* [HOW TO COMPLETE THIS TASK]: Strip out all images, then restate the data verbatim.
****
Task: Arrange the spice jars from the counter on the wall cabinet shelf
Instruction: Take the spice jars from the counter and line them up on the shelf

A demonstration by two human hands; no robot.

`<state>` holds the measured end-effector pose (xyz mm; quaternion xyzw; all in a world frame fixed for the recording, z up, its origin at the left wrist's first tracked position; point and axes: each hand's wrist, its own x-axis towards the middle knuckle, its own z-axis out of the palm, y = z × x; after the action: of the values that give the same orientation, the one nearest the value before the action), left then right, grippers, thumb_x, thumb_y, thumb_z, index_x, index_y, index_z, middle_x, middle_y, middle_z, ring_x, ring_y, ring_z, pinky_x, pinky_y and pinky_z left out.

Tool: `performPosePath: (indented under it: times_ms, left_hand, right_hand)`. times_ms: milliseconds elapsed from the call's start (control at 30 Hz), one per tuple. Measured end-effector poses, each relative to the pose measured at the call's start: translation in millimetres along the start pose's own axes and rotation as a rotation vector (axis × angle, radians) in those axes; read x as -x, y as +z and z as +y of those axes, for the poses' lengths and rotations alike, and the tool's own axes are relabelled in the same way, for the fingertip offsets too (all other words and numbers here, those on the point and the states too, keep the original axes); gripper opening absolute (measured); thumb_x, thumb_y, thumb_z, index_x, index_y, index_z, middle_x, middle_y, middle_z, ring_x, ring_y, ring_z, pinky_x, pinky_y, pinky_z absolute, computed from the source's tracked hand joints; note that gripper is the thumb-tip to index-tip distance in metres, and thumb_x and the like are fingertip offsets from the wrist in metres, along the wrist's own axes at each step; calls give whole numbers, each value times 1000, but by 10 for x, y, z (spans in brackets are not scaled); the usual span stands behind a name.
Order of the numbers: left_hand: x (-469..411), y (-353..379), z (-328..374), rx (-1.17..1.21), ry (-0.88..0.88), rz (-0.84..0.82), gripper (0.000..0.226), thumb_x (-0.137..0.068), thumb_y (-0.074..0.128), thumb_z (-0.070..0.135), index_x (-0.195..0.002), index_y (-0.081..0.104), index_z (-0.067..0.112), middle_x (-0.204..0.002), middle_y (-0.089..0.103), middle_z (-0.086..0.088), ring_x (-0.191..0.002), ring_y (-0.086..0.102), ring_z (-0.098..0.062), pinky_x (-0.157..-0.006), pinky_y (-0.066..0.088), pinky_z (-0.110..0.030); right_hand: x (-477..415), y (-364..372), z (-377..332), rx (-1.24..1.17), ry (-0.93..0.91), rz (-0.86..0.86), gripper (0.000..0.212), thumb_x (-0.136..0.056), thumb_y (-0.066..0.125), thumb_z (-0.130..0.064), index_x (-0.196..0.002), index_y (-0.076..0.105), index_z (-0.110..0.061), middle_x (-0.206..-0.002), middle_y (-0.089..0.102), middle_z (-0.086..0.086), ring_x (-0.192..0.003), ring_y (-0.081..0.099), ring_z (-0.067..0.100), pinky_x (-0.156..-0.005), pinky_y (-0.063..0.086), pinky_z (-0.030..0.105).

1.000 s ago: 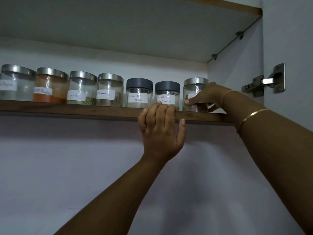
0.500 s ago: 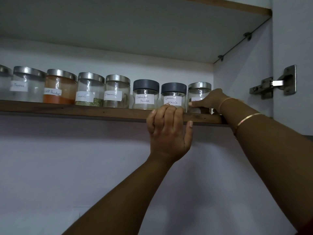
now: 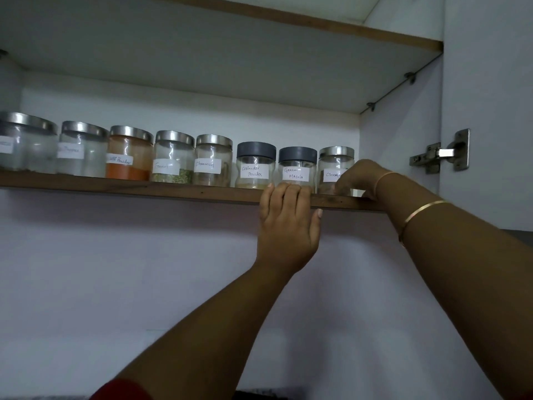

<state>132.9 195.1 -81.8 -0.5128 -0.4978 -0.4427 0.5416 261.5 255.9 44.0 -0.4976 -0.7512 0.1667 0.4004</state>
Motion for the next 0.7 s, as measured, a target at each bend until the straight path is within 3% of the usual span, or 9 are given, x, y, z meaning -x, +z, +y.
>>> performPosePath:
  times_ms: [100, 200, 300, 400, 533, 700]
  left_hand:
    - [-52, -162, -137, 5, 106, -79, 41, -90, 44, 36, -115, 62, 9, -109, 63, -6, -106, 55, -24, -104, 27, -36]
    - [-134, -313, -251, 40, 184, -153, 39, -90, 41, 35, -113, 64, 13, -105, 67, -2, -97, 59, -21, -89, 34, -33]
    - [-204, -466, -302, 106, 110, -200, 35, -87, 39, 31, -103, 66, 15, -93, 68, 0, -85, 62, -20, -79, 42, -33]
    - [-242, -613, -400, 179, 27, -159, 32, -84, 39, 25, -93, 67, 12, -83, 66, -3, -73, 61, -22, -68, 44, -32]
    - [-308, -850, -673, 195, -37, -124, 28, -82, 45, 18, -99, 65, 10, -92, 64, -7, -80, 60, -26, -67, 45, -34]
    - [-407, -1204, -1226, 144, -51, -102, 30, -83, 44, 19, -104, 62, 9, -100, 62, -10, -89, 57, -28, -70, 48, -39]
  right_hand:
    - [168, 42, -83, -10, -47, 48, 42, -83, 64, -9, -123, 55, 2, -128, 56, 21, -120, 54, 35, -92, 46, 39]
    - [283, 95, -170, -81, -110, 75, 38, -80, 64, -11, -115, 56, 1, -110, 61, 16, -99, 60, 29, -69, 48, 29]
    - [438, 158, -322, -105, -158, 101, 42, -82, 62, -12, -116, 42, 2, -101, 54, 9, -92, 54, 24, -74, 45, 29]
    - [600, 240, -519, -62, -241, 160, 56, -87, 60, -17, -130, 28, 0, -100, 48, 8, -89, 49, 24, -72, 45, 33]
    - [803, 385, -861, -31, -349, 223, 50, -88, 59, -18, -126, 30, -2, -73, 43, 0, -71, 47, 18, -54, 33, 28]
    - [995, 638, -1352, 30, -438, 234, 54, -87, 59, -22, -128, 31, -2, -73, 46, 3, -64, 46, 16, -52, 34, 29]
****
* [EXERCISE OUTPUT]:
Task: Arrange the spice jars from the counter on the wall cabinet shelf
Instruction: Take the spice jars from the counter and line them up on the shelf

A demonstration by two human hands; no robot.

`<state>` holds the measured end-effector pose (xyz mm; quaternion xyzw; all in a world frame fixed for the recording, z up, its origin at the left wrist's first tracked position; point and axes: each hand's wrist, its own x-axis towards the middle knuckle, its own z-axis out of the palm, y = z × x; after the action: of the values that give the same orientation, the one nearest the value before the action), left then right, grippers, thumb_x, thumb_y, thumb_z, index_x, index_y, index_z, middle_x, middle_y, middle_z, ring_x, ring_y, ring_z, pinky_x, pinky_y and pinky_z left out.

Tool: `performPosePath: (indented under it: times_ms, left_hand, right_hand)`. times_ms: milliseconds elapsed from the call's start (control at 30 Hz), one per tuple. Measured end-effector poses, each relative to the pose measured at the call's start: translation in millimetres along the start pose's own axes and rotation as a rotation vector (axis × angle, radians) in those axes; read x as -x, y as +z and z as +y of those axes, for the poses' lengths and rotations alike, and the tool's own axes are relabelled in the same way, for the fingertip offsets too (all other words and numbers here, those on the point and the states too, keep the original axes); gripper opening absolute (measured); thumb_x, thumb_y, thumb_z, index_x, index_y, index_z, middle_x, middle_y, middle_z, ring_x, ring_y, ring_z, pinky_x, pinky_y, pinky_z absolute, computed from the source's tracked hand joints; note that gripper is the thumb-tip to index-tip distance in metres, and thumb_x and the like are fingertip offsets from the wrist in metres, along the wrist's own axes at each step; calls give whole numbers, each value times 1000, but by 10 for x, y, z (spans in brackets are not scaled); the usual span stands behind a name.
Order of the numbers: left_hand: x (-469..411), y (-353..379), z (-328..374), rx (-1.17..1.21), ry (-0.88..0.88), rz (-0.84..0.82), gripper (0.000..0.226), thumb_x (-0.137..0.068), thumb_y (-0.074..0.128), thumb_z (-0.070..0.135), index_x (-0.195..0.002), index_y (-0.081..0.104), index_z (-0.067..0.112), middle_x (-0.204..0.002), middle_y (-0.089..0.103), middle_z (-0.086..0.088), ring_x (-0.191..0.002), ring_y (-0.086..0.102), ring_z (-0.098..0.062), pinky_x (-0.157..-0.006), pinky_y (-0.066..0.088), pinky_z (-0.110..0.030); right_hand: x (-477..415), y (-364..372), z (-377..332), rx (-1.24..1.17), ry (-0.93..0.91), rz (-0.86..0.86), gripper (0.000..0.212), thumb_x (-0.136..0.056), thumb_y (-0.066..0.125), thumb_z (-0.130..0.064), index_x (-0.196..0.002), index_y (-0.076..0.105), index_z (-0.110..0.061), middle_x (-0.206..-0.002), middle_y (-0.089..0.102), middle_z (-0.086..0.086), ring_x (-0.192..0.003), ring_y (-0.081..0.099), ring_z (-0.067..0.100), pinky_x (-0.156..-0.005), pinky_y (-0.063..0.086), pinky_z (-0.030..0.105).

1.000 s ago: 
0.500 s ago: 
now: 

<state>132.9 195.1 -81.8 -0.5128 -0.4978 -0.4427 0.5416 261.5 255.9 44.0 -0.4976 -0.7512 0.1667 0.4004</state>
Motion for the next 0.7 s, as measured, a target at each bend until the straight path is within 3% of the usual span, or 9 are given, x, y, z meaning -x, +z, +y.
>>> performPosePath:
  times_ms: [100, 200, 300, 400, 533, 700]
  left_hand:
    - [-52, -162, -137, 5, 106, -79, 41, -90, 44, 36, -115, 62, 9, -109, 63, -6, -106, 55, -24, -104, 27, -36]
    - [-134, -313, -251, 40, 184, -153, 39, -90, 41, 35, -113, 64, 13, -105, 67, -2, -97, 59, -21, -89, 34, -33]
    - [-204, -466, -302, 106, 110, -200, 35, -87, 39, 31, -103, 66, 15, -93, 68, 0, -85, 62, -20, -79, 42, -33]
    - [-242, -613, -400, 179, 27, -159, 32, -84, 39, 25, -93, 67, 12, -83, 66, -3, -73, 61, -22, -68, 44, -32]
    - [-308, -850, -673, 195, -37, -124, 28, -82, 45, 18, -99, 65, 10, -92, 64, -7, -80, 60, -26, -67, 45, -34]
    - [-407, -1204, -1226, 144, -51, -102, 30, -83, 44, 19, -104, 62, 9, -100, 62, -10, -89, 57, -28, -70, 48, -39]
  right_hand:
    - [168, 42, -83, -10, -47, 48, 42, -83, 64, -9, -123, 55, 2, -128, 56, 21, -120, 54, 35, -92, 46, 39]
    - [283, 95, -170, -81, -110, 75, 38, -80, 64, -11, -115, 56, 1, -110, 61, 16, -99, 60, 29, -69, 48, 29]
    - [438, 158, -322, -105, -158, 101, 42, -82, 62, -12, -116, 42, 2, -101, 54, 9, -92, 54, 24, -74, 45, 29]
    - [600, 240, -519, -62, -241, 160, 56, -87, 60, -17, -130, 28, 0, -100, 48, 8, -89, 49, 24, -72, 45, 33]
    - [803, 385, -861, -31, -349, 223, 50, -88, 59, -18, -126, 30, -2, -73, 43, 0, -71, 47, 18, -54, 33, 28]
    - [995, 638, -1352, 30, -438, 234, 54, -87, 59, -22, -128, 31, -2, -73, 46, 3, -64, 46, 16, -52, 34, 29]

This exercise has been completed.